The SoJewish £5m flotation plans have had to be put on hold because of the recent problems in the stockmarket, for which Cohen blames oldsters Brent Hobermann and Martha Lane Fox of Lastminute.com. "Lastminute seemed to cause the whole slump, as soon as they floated the whole market collapsed. I kind of knew that was going to happen. Jewish Net has a bigger turnover than Lastminute and it was being run from my bedroom."
But Benjamin isn't too downhearted about the delay. "We're probably going to merge with other sites in the US and Europe. We're trying to build up the brand and the content. We want to wait until the market conditions are more favourable. Then we'll float."
Until then, Cohen has got his Cyberbritain search engine site to keep him occupied and that business is going great guns. "We're going into the content distribution market, we're powering the portals for quite a few ISPs. Our latest deal is with the ISP Blue Carrots."
Alex Beaton hasn't quite reached the wheeler dealer stage yet, but he is used to handling big-money potential advertisers in his position as commercial director for Nobags. "When I come back from school I often have 50 e-mails and tens of phone messages to deal with. The site takes up about four hours of my time every evening."
Clients rarely comment on Beaton's age, although one did offer him a job. "He asked if I could send a CV and come down for an interview. I said I was a bit busy with Nobags and with my GCSE studies. He went very quiet on the end of the phone. He couldn't quite believe he was going to offer a website manager job at 50 grand a year to a 15-year-old."
With A-levels and GCSE exams coming up in a few weeks, it's a busy time for these schoolboy new media moguls.
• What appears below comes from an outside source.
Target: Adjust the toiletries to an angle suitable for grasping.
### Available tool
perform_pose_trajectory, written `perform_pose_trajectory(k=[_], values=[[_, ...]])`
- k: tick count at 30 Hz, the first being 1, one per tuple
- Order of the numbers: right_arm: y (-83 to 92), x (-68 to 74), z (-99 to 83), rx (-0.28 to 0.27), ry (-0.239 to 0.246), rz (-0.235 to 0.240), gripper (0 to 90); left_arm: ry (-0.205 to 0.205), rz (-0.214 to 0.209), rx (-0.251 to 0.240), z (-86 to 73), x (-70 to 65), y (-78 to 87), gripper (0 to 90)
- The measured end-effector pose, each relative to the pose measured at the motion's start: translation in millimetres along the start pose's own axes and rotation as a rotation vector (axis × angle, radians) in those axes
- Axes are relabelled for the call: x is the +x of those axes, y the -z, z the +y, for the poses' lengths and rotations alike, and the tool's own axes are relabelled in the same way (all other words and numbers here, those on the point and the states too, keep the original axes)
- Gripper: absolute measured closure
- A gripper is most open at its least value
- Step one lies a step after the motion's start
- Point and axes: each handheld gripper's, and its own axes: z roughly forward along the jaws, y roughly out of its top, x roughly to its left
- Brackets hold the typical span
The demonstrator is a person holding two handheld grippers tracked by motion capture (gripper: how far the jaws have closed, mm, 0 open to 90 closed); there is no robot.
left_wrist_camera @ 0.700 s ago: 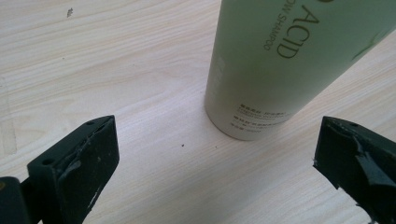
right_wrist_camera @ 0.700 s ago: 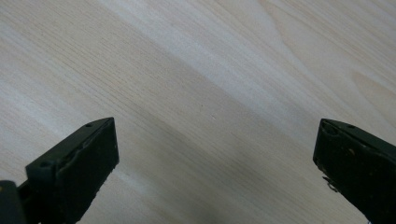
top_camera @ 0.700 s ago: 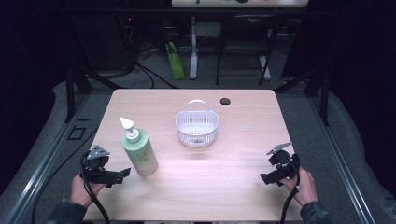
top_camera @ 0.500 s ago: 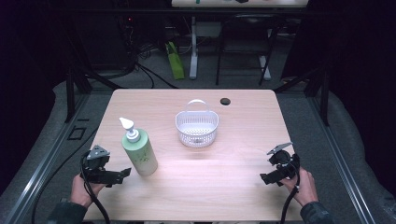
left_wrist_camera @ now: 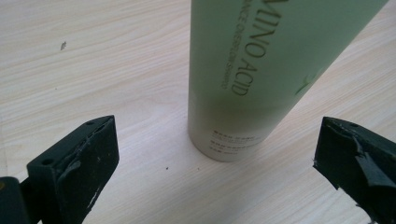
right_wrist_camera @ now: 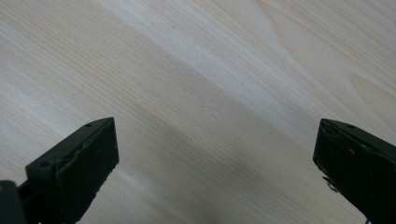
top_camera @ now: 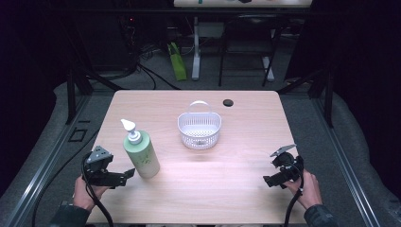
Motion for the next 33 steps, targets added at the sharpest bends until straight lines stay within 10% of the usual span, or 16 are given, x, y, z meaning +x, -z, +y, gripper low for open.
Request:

Cohen is rather relieved that the flotation of SoJewish has been delayed. "With the flotation and my A-levels going on at the same time, one of them would have been mucked up and it would probably have been my A-levels."
Undeterred by mounting exam pressure, Beaton plans to relaunch the Nobags site over the next few weeks and already seems to have got the next couple of years planned out. "I want to do further education, but I'd like to do it as an apprenticeship with Nobags, that way I can still get a qualification at the end of it."
Beaton's future definitely lies on the net. "The internet has allowed young people to develop a business," he says. "It's easy to own a website, it's just making it a good website that's hard.
"I'd like to secure some big investment for Nobags. You see ShopSmart advertising everywhere and I want to compete. I don't want to be taken over and pushed out, though. I'd like to be an employee and be a big shareholder in the company."
Cohen on the other hand is after those short-term gains. He doesn't see his future in the internet industry. "It's fun, but I can't see myself doing it when I'm 50. I think it's a young person's business. You need to be young to understand how the internet market works.
"I'm still one of the youngest people in the industry, but some 12-year-old will come along soon to knock me off my perch."
Cohen has already been offered a place at Warwick University to study English and creative writing, but he plans to take a year off first to make big bucks by developing the CyberBritain site. "Hopefully, if CyberBritain works, it will get me quite a bit of cash," he says. "I'm hoping it will be bought out by one of the big portals such as Yahoo. Then I'm going to get out and start enjoying myself."